Of the lines below, write out exactly those from the line with "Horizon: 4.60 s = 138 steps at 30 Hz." through the line with "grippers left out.", both included, and skip the rest.

+-------+

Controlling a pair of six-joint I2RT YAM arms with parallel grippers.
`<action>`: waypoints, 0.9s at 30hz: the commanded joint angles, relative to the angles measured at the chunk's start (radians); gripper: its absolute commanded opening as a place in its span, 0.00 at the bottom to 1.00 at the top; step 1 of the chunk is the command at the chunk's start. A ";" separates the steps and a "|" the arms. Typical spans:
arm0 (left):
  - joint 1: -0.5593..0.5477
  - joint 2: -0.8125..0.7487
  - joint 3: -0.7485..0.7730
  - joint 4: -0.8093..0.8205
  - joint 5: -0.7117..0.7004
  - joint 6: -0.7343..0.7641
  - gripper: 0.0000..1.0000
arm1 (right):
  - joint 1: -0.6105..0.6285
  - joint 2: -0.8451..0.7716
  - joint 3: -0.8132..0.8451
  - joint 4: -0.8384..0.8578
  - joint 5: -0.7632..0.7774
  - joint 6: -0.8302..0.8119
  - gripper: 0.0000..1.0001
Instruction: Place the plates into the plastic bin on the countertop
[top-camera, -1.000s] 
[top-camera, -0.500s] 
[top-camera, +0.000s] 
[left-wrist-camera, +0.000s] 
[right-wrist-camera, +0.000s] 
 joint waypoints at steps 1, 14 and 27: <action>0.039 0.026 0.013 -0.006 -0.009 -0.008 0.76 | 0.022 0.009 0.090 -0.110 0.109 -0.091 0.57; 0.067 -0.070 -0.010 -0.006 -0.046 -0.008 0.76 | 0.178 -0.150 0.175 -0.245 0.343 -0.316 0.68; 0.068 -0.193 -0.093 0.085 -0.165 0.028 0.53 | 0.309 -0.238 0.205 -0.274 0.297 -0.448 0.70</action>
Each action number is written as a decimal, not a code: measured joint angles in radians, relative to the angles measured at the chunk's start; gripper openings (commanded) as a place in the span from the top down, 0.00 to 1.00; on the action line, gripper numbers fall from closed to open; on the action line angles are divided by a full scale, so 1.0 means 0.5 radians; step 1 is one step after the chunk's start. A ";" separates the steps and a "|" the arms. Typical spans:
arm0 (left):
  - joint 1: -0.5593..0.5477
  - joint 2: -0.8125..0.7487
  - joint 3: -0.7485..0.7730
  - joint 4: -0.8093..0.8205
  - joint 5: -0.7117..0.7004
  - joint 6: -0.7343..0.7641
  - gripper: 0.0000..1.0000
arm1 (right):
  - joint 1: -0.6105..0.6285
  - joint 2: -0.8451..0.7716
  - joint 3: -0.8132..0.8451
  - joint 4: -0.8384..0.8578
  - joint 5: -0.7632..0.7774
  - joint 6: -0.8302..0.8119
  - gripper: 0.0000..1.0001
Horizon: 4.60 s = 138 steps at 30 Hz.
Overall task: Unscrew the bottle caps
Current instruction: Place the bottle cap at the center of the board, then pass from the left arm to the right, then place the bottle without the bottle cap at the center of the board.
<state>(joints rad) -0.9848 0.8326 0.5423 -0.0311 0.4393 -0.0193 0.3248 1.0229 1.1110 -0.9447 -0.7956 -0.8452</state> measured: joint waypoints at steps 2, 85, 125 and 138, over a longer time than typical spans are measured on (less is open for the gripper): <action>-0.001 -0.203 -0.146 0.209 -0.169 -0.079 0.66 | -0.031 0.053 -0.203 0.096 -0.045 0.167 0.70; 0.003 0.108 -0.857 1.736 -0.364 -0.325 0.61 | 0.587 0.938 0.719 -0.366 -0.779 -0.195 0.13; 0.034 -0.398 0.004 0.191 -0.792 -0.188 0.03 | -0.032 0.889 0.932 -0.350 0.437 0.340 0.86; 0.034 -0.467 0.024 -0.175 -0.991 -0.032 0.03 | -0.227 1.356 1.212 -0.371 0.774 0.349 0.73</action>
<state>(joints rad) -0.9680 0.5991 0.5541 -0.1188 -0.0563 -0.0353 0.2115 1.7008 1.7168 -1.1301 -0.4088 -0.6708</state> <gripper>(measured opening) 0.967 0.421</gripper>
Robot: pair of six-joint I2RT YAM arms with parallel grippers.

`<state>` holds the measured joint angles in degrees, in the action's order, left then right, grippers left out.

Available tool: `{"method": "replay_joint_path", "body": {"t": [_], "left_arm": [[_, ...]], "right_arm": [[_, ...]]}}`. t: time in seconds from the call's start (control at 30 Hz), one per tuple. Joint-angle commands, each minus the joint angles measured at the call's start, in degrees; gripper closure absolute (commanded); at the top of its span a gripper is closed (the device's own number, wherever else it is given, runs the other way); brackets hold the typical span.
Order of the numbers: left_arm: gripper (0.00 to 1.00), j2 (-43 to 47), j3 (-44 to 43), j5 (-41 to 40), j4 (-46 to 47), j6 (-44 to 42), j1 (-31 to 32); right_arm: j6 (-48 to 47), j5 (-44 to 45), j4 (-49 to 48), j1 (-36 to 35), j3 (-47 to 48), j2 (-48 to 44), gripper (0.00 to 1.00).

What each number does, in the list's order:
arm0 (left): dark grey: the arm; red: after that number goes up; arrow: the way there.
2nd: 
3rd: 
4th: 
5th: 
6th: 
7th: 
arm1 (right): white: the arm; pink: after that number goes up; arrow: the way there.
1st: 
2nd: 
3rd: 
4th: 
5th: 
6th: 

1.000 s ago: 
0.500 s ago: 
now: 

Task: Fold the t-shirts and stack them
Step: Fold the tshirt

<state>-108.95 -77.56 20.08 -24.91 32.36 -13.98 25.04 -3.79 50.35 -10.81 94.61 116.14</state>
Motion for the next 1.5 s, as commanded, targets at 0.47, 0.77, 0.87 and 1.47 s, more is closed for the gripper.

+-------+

:: Result below ::
Horizon: 4.60 s = 138 steps at 30 Hz.
Overall task: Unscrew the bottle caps
Current instruction: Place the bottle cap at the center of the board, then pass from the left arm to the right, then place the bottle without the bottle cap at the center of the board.
<state>(joints rad) -0.9848 0.8326 0.5423 -0.0311 0.4393 -0.0193 0.3248 1.0229 1.1110 -0.9447 -0.7956 -0.8452</state> measured: joint waypoints at steps 2, 85, 125 and 138, over a longer time than typical spans are measured on (less is open for the gripper): <action>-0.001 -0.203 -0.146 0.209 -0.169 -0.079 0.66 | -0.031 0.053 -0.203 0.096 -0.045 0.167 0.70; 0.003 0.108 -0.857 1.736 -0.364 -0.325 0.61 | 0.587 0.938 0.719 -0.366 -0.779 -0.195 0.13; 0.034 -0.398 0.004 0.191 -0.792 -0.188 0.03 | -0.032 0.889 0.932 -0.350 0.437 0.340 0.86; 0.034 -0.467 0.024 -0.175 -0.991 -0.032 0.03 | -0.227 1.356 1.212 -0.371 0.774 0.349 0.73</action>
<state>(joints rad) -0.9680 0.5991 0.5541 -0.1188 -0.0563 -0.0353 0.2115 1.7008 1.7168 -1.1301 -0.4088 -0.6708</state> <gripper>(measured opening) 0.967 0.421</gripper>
Robot: pair of six-joint I2RT YAM arms with parallel grippers.

`<state>` holds the measured joint angles in degrees, in the action's order, left then right, grippers left out.

The exercise was answered completely.